_Aim of the exercise_
What you return must be the lines of the data that hold the word "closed".

_Data segment_
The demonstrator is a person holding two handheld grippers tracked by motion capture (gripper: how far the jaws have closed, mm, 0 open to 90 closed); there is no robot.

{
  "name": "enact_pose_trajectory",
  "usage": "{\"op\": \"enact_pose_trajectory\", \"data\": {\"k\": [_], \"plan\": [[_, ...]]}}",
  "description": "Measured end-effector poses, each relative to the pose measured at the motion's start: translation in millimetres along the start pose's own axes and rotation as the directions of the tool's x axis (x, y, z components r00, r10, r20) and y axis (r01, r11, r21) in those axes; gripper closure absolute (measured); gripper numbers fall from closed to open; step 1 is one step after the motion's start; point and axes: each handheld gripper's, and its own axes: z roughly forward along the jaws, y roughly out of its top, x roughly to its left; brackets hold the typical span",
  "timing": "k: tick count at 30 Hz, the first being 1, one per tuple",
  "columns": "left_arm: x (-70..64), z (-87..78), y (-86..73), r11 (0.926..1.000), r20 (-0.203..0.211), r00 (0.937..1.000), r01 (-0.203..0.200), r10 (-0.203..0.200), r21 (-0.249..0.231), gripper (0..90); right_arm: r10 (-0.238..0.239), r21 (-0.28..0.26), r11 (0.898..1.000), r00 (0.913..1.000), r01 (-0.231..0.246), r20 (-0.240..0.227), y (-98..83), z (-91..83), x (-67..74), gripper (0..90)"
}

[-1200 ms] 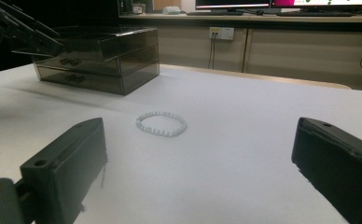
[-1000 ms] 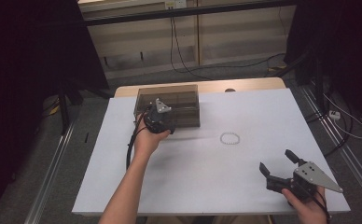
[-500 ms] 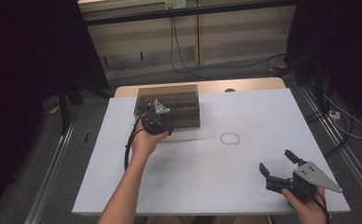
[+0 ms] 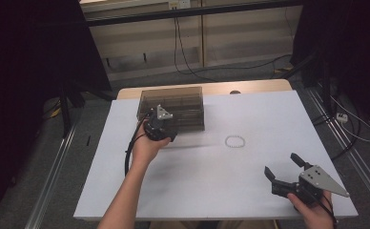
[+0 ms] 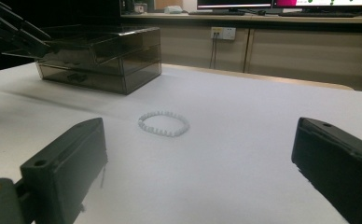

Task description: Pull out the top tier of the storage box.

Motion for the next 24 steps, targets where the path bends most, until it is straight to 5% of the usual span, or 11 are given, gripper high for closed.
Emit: {"op": "enact_pose_trajectory", "data": {"k": [24], "plan": [[-2.2,-7.1,-4.8,1.0000,0.016,0.9998,0.009,-0.009,0.004,50.1,-0.001,0.003,1.000,1.0000,0.001,-0.002,-0.3,0.7,0.5,2.2]]}}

_Answer section_
The demonstrator is a person holding two handheld grippers tracked by motion capture (gripper: how far the jaws have closed, mm, 0 open to 90 closed); there is no robot.
  "description": "Measured end-effector poses, each relative to the pose measured at the motion's start: translation in millimetres along the start pose's own axes and rotation as the directions of the tool's x axis (x, y, z components r00, r10, r20) and y axis (r01, r11, r21) in those axes; gripper closure absolute (measured); gripper numbers fall from closed to open; step 1 is one step after the motion's start; point and axes: each handheld gripper's, and its own axes: z roughly forward along the jaws, y roughly out of its top, x roughly to its left; brackets hold the typical span",
Motion for the next 24 steps, targets where the path bends most, until it is straight to 5% of the usual span, or 11 are given, gripper high for closed.

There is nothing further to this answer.